YOUR OBJECTIVE: Having found the line containing "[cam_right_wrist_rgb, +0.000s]" in the records below, copy that line and each later one exactly, dropping pictures.

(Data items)

* * * *

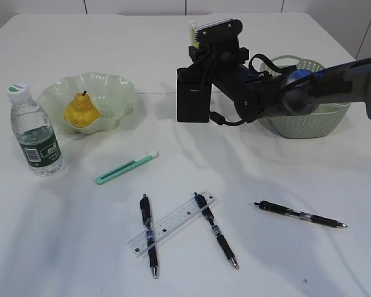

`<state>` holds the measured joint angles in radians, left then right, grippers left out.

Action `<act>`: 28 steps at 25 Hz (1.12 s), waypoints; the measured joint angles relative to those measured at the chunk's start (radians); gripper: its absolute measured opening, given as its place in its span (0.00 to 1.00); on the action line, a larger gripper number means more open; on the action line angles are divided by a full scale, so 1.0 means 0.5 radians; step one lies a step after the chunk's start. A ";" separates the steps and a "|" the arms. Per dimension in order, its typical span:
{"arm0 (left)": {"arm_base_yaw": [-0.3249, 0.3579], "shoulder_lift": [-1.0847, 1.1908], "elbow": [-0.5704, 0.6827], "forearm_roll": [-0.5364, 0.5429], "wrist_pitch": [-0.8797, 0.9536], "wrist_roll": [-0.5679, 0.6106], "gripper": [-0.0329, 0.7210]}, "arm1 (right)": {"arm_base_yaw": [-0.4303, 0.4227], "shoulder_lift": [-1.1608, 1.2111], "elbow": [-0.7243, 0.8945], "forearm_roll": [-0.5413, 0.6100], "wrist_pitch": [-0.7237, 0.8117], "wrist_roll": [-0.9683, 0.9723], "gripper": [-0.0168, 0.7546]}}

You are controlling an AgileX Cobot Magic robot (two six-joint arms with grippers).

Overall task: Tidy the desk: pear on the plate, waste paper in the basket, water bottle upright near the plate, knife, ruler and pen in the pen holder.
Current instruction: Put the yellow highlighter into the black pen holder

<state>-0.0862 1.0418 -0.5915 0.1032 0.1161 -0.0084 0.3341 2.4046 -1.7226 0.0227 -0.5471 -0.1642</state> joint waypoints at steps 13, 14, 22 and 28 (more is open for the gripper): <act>0.000 0.000 0.000 -0.008 0.000 0.000 0.59 | 0.000 0.000 0.000 0.000 0.128 0.000 0.18; 0.000 0.000 0.000 -0.008 0.000 0.000 0.59 | 0.000 0.000 0.000 0.000 0.128 0.000 0.18; 0.000 0.000 0.000 -0.008 0.000 0.000 0.59 | 0.000 0.000 0.000 0.000 0.133 0.004 0.20; 0.000 0.000 0.000 -0.011 0.000 0.000 0.59 | 0.000 0.000 0.000 0.012 0.136 0.004 0.24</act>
<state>-0.0862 1.0418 -0.5915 0.0976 0.1161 -0.0084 0.3341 2.4046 -1.7226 0.0285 -0.4791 -0.1623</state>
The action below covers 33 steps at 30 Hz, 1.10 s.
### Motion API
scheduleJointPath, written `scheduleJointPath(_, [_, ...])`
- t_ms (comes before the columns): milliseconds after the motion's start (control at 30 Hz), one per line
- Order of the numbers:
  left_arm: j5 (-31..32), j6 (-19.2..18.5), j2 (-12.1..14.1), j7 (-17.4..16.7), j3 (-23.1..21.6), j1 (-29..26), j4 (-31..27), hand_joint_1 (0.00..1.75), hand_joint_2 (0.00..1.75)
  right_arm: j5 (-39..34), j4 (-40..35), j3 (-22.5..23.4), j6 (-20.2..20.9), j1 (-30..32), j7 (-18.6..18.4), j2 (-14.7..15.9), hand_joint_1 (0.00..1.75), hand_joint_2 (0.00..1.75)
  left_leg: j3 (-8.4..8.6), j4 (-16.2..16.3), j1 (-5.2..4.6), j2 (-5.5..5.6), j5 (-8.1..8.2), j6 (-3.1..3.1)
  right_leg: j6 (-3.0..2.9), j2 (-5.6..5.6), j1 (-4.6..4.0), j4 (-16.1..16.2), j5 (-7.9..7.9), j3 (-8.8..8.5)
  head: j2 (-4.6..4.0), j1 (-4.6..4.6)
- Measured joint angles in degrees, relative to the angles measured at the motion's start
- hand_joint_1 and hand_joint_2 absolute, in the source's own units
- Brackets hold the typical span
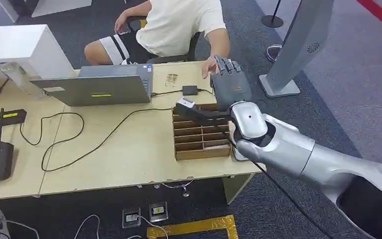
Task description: Pass the card to the sensor for recognition and then transmit it.
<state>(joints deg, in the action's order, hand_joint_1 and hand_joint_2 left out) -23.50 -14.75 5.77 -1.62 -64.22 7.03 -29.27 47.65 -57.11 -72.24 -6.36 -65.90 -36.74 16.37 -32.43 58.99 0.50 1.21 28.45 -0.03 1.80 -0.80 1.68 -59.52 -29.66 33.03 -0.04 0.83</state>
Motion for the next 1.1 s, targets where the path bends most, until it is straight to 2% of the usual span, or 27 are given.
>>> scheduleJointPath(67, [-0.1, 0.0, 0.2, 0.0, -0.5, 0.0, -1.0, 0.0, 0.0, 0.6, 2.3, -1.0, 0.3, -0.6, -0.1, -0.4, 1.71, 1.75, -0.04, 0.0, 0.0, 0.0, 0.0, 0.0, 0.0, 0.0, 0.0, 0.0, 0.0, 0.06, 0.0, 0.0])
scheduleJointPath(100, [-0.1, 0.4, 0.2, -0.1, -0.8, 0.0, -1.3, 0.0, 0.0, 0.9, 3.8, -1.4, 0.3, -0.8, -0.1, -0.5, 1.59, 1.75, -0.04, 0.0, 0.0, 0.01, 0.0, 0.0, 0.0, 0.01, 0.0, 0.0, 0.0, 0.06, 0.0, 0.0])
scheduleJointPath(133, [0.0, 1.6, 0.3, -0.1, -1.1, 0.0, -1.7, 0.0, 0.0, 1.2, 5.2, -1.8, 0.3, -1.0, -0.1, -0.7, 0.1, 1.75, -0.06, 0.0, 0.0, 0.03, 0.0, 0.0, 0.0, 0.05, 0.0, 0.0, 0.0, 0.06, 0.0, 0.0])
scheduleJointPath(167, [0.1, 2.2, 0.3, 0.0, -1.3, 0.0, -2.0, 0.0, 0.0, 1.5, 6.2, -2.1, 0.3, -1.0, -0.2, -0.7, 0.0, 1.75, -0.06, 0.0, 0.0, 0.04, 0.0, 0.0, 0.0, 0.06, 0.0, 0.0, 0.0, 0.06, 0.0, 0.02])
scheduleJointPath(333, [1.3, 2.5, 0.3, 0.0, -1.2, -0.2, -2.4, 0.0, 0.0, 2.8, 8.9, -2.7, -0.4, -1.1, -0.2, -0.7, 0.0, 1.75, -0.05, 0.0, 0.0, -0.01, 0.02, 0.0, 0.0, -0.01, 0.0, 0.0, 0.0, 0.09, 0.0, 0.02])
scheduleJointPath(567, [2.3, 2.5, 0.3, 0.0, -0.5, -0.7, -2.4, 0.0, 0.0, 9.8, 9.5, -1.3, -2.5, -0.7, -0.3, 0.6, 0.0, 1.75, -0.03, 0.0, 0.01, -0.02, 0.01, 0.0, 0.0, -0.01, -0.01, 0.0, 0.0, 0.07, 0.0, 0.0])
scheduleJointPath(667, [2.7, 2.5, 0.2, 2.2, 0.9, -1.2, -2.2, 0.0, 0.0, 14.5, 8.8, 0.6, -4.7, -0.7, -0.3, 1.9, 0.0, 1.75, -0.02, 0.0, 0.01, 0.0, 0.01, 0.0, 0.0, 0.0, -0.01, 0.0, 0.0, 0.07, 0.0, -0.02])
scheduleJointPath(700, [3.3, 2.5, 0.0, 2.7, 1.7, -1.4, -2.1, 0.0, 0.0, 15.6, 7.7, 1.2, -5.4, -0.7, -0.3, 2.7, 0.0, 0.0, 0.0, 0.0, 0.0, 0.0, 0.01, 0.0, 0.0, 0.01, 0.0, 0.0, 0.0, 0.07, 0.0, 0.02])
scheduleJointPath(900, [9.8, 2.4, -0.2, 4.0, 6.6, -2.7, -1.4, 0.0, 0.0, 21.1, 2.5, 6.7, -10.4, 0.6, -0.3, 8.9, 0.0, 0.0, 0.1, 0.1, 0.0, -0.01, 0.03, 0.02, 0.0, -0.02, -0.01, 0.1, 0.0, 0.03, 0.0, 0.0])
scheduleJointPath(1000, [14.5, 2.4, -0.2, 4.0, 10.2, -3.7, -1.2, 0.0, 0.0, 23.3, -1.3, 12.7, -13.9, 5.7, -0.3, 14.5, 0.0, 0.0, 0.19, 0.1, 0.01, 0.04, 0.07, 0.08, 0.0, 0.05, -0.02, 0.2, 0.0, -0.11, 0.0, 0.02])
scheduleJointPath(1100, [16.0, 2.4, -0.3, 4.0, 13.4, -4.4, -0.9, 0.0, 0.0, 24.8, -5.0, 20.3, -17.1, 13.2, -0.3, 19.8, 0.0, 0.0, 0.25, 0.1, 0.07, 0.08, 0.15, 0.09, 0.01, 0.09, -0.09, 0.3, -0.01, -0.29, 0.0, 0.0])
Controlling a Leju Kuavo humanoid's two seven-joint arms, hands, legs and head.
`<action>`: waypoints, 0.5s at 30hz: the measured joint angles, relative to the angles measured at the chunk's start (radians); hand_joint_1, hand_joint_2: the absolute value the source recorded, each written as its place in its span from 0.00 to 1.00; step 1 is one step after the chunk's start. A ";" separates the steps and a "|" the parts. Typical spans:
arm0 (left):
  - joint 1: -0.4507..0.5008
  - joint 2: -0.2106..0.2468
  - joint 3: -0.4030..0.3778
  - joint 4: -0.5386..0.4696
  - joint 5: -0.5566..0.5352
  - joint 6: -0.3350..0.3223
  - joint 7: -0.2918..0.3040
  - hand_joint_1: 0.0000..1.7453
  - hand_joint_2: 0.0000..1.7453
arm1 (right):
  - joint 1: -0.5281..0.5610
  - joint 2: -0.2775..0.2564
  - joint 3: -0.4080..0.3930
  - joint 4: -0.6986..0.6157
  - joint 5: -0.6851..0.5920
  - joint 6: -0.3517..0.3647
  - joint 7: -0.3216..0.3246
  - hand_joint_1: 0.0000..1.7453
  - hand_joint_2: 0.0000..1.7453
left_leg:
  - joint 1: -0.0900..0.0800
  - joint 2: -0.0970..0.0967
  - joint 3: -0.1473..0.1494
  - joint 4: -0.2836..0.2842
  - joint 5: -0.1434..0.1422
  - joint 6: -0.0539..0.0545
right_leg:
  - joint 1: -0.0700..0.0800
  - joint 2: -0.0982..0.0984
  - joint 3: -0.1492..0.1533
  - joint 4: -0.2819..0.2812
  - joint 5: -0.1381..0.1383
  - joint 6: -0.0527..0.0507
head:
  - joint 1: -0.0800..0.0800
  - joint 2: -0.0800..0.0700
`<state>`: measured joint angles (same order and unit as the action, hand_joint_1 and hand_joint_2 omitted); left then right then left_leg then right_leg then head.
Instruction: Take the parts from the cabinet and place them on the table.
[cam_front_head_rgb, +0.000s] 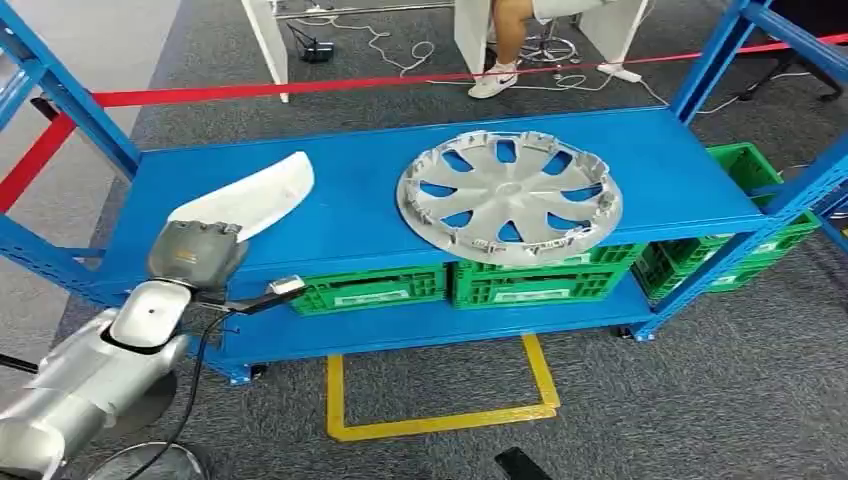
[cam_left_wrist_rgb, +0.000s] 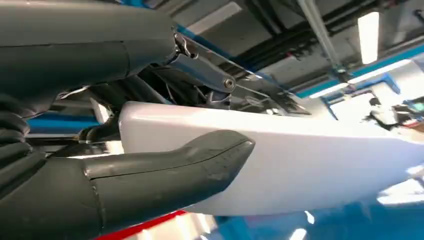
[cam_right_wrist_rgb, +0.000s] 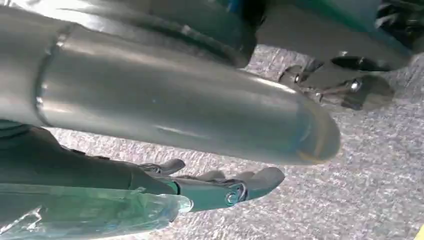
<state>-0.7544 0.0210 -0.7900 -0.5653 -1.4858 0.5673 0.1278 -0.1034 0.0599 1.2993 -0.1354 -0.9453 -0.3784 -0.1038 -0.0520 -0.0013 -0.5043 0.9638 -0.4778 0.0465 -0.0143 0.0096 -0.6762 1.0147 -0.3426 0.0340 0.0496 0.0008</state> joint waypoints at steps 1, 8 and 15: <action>-0.001 -0.001 -0.001 0.000 0.000 -0.001 0.003 1.00 1.00 | -0.001 0.000 0.000 0.000 -0.001 0.001 0.000 0.00 0.00 | -0.004 0.000 -0.003 -0.004 0.008 0.004 | -0.006 -0.002 0.000 -0.007 0.010 0.005 | -0.005 0.000; 0.004 -0.010 -0.008 0.000 0.000 -0.002 0.007 1.00 1.00 | 0.002 0.001 0.000 0.000 -0.006 0.001 0.001 0.00 0.00 | 0.013 0.005 -0.065 -0.038 0.097 0.009 | 0.001 -0.002 -0.090 0.290 -0.198 0.029 | 0.005 0.000; 0.011 -0.008 -0.006 0.000 0.000 -0.001 0.006 1.00 1.00 | -0.002 0.002 0.001 0.000 -0.010 -0.001 0.002 0.00 0.00 | 0.025 0.004 -0.129 -0.016 0.150 -0.029 | -0.009 -0.001 0.154 -0.016 -0.130 0.042 | 0.013 0.000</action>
<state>-0.7436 0.0130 -0.7965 -0.5654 -1.4858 0.5665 0.1343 -0.1055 0.0614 1.3004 -0.1358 -0.9552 -0.3792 -0.1015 -0.0272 0.0023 -0.6336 0.9482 -0.3275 0.0170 -0.0233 0.0086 -0.5227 0.9989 -0.4724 0.0762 0.0629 0.0011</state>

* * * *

YOUR RESPONSE:
[cam_right_wrist_rgb, +0.000s] 
<state>-0.7544 0.0210 -0.7900 -0.5653 -1.4858 0.5673 0.1278 -0.1034 0.0599 1.2993 -0.1354 -0.9453 -0.3784 -0.1038 -0.0520 -0.0013 -0.5043 0.9638 -0.4778 0.0465 -0.0143 0.0096 -0.6762 1.0147 -0.3426 0.0340 0.0496 0.0008</state> joint waypoints at steps 1, 8 and 15: <action>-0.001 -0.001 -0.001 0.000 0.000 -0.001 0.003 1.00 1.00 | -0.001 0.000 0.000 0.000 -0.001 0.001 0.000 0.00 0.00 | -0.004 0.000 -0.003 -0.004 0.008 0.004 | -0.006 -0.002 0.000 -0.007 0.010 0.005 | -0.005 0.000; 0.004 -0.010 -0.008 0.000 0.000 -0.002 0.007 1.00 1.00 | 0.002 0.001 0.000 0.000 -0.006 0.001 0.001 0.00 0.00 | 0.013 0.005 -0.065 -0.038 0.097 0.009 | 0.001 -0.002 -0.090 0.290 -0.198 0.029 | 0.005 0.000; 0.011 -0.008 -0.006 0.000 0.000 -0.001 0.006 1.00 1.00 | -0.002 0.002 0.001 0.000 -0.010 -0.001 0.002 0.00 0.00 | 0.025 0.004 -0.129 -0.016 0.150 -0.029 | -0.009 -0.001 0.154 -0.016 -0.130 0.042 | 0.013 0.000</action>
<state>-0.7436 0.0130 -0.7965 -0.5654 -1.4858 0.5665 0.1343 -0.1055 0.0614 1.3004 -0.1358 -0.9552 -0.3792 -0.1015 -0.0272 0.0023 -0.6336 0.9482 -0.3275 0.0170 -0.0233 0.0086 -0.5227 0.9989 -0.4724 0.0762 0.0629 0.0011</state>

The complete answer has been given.